Pohjanen Elin, Thysell Elin, Jonsson Pär, Eklund Caroline, Silfver Anders, Carlsson Inga-Britt, Lundgren Krister, Moritz Thomas, Svensson Michael B, Antti Henrik
Research Group for Chemometrics, Department of Chemistry, Umeå University, SE-901 87 Umeå, Sweden.
J Proteome Res. 2007 Jun;6(6):2113-20. doi: 10.1021/pr070007g. Epub 2007 Apr 12.
A novel hypothesis-free multivariate screening methodology for the study of human exercise metabolism in blood serum is presented. Serum gas chromatography/time-of-flight mass spectrometry (GC/TOFMS) data was processed using hierarchical multivariate curve resolution (H-MCR), and orthogonal partial least-squares discriminant analysis (OPLS-DA) was used to model the systematic variation related to the acute effect of strenuous exercise. Potential metabolic biomarkers were identified using data base comparisons. Extensive validation was carried out including predictive H-MCR, 7-fold full cross-validation, and predictions for the OPLS-DA model, variable permutation for highlighting interesting metabolites, and pairwise t tests for examining the significance of metabolites. The concentration changes of potential biomarkers were verified in the raw GC/TOFMS data. In total, 420 potential metabolites were resolved in the serum samples. On the basis of the relative concentrations of the 420 resolved metabolites, a valid multivariate model for the difference between pre- and post-exercise subjects was obtained. A total of 34 metabolites were highlighted as potential biomarkers, all statistically significant (p < 8.1E-05). As an example, two potential markers were identified as glycerol and asparagine. The concentration changes for these two metabolites were also verified in the raw GC/TOFMS data. The strategy was shown to facilitate interpretation and validation of metabolic interactions in human serum as well as revealing the identity of potential markers for known or novel mechanisms of human exercise physiology. The multivariate way of addressing metabolism studies can help to increase the understanding of the integrative biology behind, as well as unravel new mechanistic explanations in relation to, exercise physiology.

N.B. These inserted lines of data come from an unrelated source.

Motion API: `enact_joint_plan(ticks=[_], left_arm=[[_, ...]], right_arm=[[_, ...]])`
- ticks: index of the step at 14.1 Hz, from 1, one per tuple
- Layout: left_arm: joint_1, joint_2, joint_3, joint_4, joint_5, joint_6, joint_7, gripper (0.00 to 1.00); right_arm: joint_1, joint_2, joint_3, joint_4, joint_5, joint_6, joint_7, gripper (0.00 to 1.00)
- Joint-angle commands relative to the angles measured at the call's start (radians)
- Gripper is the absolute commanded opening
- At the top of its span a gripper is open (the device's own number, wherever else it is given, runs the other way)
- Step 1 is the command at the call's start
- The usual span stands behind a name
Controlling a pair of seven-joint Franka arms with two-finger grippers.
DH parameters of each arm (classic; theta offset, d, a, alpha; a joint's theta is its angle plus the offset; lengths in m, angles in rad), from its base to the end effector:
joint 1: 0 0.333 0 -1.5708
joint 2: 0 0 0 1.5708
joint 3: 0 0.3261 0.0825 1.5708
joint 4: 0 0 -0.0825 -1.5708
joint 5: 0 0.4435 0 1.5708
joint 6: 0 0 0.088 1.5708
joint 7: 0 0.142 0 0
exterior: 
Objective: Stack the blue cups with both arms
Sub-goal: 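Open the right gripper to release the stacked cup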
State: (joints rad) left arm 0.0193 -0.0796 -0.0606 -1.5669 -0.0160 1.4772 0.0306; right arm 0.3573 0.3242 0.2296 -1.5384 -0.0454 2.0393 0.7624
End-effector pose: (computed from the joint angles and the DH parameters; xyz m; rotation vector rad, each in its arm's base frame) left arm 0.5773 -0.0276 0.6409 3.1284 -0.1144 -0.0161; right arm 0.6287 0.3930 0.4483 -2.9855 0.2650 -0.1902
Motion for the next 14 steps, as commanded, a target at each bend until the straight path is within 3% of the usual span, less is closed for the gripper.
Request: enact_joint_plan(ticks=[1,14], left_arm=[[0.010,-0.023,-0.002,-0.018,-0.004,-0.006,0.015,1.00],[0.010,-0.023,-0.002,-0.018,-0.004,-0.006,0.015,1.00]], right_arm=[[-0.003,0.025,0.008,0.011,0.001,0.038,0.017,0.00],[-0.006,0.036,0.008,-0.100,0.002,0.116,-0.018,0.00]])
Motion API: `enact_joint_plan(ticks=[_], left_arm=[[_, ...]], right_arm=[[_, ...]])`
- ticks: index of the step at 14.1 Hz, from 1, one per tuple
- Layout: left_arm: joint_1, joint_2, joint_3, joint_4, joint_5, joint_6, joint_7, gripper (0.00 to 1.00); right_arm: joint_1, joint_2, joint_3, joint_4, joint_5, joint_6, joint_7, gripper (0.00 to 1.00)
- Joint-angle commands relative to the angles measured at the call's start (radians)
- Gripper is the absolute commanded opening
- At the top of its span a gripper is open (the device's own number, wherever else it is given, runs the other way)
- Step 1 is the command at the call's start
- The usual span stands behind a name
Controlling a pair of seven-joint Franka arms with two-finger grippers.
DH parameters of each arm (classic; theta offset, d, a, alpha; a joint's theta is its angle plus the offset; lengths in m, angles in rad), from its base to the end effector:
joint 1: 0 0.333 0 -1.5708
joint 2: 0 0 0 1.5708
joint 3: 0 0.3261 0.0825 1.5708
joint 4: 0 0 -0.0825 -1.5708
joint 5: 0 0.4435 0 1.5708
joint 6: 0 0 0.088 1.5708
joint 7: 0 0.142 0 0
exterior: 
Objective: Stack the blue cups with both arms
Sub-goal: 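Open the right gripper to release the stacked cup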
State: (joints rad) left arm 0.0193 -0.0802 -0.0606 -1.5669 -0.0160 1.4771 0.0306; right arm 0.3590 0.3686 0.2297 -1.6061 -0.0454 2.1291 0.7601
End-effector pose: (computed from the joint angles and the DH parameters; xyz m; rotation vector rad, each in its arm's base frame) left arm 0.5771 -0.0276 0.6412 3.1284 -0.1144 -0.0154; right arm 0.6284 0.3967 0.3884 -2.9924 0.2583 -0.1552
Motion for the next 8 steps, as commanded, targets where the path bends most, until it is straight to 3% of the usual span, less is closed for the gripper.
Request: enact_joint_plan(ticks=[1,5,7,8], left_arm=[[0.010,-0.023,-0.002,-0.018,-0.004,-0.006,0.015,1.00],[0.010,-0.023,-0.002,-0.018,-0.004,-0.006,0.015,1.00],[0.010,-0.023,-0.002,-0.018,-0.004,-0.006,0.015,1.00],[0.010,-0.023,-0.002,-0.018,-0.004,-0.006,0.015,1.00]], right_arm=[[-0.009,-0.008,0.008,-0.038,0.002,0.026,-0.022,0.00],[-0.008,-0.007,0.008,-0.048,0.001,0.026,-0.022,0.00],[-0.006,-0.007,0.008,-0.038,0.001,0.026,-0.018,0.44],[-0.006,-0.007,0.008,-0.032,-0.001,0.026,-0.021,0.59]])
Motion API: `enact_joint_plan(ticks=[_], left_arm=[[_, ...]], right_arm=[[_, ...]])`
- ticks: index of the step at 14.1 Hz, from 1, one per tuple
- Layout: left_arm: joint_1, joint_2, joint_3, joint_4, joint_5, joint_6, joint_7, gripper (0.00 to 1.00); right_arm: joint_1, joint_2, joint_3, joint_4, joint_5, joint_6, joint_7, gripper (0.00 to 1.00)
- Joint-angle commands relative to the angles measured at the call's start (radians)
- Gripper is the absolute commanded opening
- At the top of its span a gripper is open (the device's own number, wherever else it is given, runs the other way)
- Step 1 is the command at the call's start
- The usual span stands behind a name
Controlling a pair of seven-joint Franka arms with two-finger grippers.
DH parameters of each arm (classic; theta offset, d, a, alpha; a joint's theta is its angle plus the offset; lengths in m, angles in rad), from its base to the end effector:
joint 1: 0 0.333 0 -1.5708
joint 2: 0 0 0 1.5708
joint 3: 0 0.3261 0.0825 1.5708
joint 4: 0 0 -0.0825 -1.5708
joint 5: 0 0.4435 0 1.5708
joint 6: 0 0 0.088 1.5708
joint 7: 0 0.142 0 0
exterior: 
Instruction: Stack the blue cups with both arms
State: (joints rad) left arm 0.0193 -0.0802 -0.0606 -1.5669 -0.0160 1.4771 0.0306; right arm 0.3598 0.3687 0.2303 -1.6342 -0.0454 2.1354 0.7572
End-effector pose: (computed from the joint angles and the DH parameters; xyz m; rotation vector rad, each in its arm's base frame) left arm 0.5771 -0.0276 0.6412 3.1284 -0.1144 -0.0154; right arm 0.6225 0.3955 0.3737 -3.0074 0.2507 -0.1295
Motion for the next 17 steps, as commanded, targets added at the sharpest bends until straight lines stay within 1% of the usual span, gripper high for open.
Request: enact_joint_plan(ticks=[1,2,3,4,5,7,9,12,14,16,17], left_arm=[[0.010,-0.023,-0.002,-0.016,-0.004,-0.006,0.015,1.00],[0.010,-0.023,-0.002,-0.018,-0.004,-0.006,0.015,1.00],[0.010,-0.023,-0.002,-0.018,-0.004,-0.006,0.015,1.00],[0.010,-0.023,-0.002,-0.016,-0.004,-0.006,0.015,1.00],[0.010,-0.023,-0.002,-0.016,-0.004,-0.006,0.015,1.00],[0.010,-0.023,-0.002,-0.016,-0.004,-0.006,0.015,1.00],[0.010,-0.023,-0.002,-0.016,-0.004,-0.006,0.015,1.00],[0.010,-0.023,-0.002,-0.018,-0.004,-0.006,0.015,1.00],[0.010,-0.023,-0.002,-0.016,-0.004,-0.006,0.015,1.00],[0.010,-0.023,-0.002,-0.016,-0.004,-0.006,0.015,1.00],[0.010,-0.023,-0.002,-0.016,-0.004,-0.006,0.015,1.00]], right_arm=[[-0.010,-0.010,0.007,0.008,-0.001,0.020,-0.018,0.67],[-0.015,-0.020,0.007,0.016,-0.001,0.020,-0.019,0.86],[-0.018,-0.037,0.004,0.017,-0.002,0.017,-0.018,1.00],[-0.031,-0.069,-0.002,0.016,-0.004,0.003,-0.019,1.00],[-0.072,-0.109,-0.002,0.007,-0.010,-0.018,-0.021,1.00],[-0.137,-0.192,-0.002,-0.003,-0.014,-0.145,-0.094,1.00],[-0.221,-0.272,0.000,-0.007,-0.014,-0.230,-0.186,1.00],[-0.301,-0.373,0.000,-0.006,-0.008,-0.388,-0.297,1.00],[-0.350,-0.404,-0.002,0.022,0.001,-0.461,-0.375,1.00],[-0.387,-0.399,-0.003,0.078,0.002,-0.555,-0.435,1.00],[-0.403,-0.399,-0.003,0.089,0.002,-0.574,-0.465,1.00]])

本文提出了一种用于研究人血清运动代谢的新型无假设多变量筛选方法。血清气相色谱/飞行时间质谱(GC/TOFMS)数据采用分层多变量曲线分辨率(H-MCR)进行处理,并用正交偏最小二乘判别分析(OPLS-DA)对与剧烈运动急性效应相关的系统变化进行建模。通过数据库比较识别潜在的代谢生物标志物。进行了广泛的验证,包括预测性H-MCR、7倍完全交叉验证、OPLS-DA模型预测、用于突出有趣代谢物的变量置换以及用于检验代谢物显著性的成对t检验。在原始GC/TOFMS数据中验证了潜在生物标志物的浓度变化。血清样本中共解析出420种潜在代谢物。基于420种已解析代谢物的相对浓度,获得了运动前后受试者差异的有效多变量模型。共有34种代谢物被突出为潜在生物标志物,均具有统计学显著性(p < 8.1E-05)。例如,两种潜在标志物被鉴定为甘油和天冬酰胺。这两种代谢物的浓度变化也在原始GC/TOFMS数据中得到了验证。该策略被证明有助于解释和验证人血清中的代谢相互作用,以及揭示人类运动生理学已知或新机制的潜在标志物的身份。解决代谢研究的多变量方法有助于增进对其背后整合生物学的理解,并揭示与运动生理学相关的新机制解释。